20.イツキ少年の華麗なる作戦


 指輪の探知魔法を頼りに森を進むと前方からの強い光が彼らを照らす。

 巨木の間から光の先を眺めるとそこには巨大な壁が聳え立つ。高さ数十メートル、横幅は数キロ。そのすべてを巨木の森が包み込み上空からはこの都を視認することが出来ない構造になっていた。
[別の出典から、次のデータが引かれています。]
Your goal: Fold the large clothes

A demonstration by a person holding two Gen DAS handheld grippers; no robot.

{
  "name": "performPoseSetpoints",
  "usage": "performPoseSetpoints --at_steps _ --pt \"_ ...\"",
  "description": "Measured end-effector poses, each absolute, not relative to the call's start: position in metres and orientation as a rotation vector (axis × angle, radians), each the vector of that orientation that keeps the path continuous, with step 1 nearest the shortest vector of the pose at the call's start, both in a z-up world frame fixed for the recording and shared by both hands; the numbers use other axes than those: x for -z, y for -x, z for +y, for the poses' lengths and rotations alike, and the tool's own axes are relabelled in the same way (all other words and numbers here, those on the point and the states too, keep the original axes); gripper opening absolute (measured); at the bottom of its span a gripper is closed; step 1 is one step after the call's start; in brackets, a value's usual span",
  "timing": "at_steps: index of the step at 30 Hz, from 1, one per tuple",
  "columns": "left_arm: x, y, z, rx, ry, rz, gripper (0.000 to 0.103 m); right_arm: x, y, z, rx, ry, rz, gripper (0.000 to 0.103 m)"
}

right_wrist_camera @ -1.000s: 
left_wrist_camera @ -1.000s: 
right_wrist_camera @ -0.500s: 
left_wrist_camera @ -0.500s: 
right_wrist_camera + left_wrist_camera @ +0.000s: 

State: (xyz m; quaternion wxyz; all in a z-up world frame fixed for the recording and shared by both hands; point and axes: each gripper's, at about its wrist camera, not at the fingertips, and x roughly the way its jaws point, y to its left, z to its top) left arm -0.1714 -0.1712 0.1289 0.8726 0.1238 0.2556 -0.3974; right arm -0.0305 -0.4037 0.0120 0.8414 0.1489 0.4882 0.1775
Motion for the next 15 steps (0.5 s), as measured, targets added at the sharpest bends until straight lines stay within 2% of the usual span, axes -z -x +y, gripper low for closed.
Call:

 城壁の中央には瓦の屋根を有する古風な櫓門。そこを守護するように棍棒を手にしたオークが立ち並ぶ。人間の体にイノシシの顔を有した亜人種で、頭部はとても大きく身体のほとんどを占めている。巨大な門の前にいるおかげで目立たないが、彼らの身長は3メートルを超えた巨漢だ。服装は西洋の軍服みたいなデザインで統一されておりここが権力に管理された国家だということが窺える。


 木陰に身を潜めながらイツキは段取りを説明した。

「半透明のフィレスを連れて行けば確実に怪しまれる。まずは俺が単独で潜り込んで内部事情を探ってくる、お前はここに隠れて待機してろ」

 彼が白騎士からローブを剥ぎ取ったのもこのためだった。人間に自由が許されていないこの地で、自身が人間だとバレれば不都合が多いのではないかと判断したからだ。本来なら周りの目など気にするに値しないがフィレスが動けない以上、慎重に行動して損はないと彼は思ったのだ。

「いいけどよ、どれくらい待ってりゃいんだ?」

「知らん。荷物はお前に預けていく。お前一人なら二日はもつだろ。それとコイツもお前の担当だ」

 イツキは荷物の中から食料などを彼女に渡し、先ほど捕らえた長耳の白キツネを差し出した。白騎士は目を輝かせた。

「あたしがか? いいのか? ほんとか?」

「勘違いするな、オモチャじゃない。連絡手段に使うんだ」

 よそよそしい手つきで受け取るとゆっくりと胸に抱き寄せた。

「連絡手段? こいつで……」

 抱きかかえた白キツネをじっと見つめながら少し考え込むと、

「あ~わかった、コイツに手紙をくくりつけてそれで」

「違う」

「じゃどうすんだよ」

「殺せ。今、俺の探知魔法スキルにはそいつの反応がある。もし何かあったらその反応を消して非常を知らせるんだ」

 白騎士の目から光が消えた。

「……」

 うつむく彼女。

「おい、わかったか?」

「……や」

「は?」

「や!」

「なんでだよ」

「やだから!」

「わがまま言うな」

「やだやだやだやだやだやだやだ」

「なら命令するしかないな。お前は俺の命令には逆らえないことをもう忘れたのか? 手間をかけさせるな。何かあったらそいつを殺」「あぁぁぁああぁあああ!!!」

「バカか! 大声を出すな!」

「うるさいうるさいお前は嫌いだ!」

「このクソ犬……とにかく、何かあったらそいつを」「あぁぁああああああ!!」

「おい!」

「あたしのイスカンダルをいじめんな! イスカンダルはあたしが飼うんだ!」

(もう名前をつけてやがる……。こいつ、俺に最後まで言わせない気か。いいだろう、立場の違いを教えてやる)

 イツキは大きく息を吸った。

「何かあったら! そいつを!!」彼の肩にかかる重みに口が止まった。

 一瞬の判断で誰かに手を乗せられているという判断に至った彼だったが白騎士とフィレスは前方にいる。なら誰だという疑問に行き着いたとき、口を開けたまま彼の後ろに視線を向ける白騎士に目が止まった。そして先ほどとは明らかに違う彼女の絶叫が響く。 

「あぁぁぁぁあああああ!」

 巨漢のオークが数体、彼らを取り囲んでいた。